__WHAT YOU NEED TO DO__.
Write the material out again, line by line, exactly as it is.

__INFORMATION PROVIDED__.
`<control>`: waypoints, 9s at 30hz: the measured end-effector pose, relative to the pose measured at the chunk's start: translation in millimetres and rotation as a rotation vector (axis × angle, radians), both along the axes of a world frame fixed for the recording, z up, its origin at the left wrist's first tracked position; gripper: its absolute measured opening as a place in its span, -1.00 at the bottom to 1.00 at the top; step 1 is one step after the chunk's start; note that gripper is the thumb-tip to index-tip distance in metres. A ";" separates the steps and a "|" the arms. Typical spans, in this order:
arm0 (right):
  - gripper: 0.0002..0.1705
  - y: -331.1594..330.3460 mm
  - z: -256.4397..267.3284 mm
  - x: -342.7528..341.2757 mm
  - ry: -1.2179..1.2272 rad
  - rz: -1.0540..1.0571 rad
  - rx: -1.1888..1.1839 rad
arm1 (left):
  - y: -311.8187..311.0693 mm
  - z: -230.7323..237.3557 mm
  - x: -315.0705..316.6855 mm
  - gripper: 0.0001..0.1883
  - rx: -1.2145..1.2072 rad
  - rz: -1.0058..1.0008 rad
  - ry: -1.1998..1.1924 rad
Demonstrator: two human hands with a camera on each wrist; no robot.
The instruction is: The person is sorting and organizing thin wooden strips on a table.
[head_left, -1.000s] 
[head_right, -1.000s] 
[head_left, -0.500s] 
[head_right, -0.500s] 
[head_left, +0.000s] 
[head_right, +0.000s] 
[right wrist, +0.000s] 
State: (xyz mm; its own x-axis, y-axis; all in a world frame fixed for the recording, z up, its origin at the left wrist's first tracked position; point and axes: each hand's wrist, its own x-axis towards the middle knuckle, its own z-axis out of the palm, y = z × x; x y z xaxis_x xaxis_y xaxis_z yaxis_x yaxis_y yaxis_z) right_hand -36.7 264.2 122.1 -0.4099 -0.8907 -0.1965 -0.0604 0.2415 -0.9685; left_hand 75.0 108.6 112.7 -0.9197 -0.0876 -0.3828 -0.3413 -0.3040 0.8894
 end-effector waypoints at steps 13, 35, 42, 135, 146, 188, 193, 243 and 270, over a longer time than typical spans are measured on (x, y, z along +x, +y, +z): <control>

__WRITTEN RESPONSE__.
`<control>`: waypoints, 9s at 30hz: the measured end-effector pose, relative to the pose measured at the chunk's start: translation in millimetres and rotation as a rotation vector (axis × angle, radians), both along the axes of a world frame fixed for the recording, z up, its origin at the left wrist's first tracked position; gripper: its absolute measured opening as a place in its span, -1.00 at the bottom to 1.00 at the top; step 1 is one step after the chunk's start; note that gripper is the thumb-tip to index-tip distance in metres. A ";" separates the steps and a "|" the arms. Typical spans, in this order:
arm0 (right):
  - gripper: 0.0002..0.1705
  - y: -331.1594..330.3460 mm
  - z: -256.4397..267.3284 mm
  - x: -342.7528..341.2757 mm
  - ry: -1.2179..1.2272 rad
  - rz: -1.0540..1.0571 rad
  - rx: -1.1888..1.1839 rad
arm1 (left):
  - y: -311.8187..311.0693 mm
  - z: -230.7323..237.3557 mm
  - x: -315.0705..316.6855 mm
  - gripper: 0.0001..0.1883
  - rx: -1.2145..1.2072 rad
  - rz: -1.0058..1.0008 rad
  - ry: -1.1998..1.1924 rad
Demonstrator: two human hands with a camera on each wrist; no robot.
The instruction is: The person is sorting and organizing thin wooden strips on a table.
[head_left, -1.000s] 
[head_right, -1.000s] 
[head_left, -0.500s] 
[head_right, -0.500s] 
[head_left, +0.000s] 
[head_right, +0.000s] 
[right wrist, +0.000s] 
State: (xyz mm; its own x-axis, y-axis; all in a world frame fixed for the recording, z up, its origin at the left wrist's first tracked position; point and axes: each hand's wrist, its own x-axis towards the middle knuckle, its own z-axis out of the palm, y = z × x; x y z xaxis_x xaxis_y xaxis_z yaxis_x yaxis_y yaxis_z) right_hand -36.7 264.2 122.1 -0.4099 -0.8907 -0.1965 -0.0604 0.2415 -0.9685; left_hand 75.0 108.6 112.7 -0.9197 -0.0876 -0.3828 -0.3413 -0.3040 0.8894
 end-effector waypoints at steps 13, 35, 42, 135, 146, 188, 193, 243 and 270, over a longer time than typical spans are measured on (x, y, z along +x, +y, +z): <control>

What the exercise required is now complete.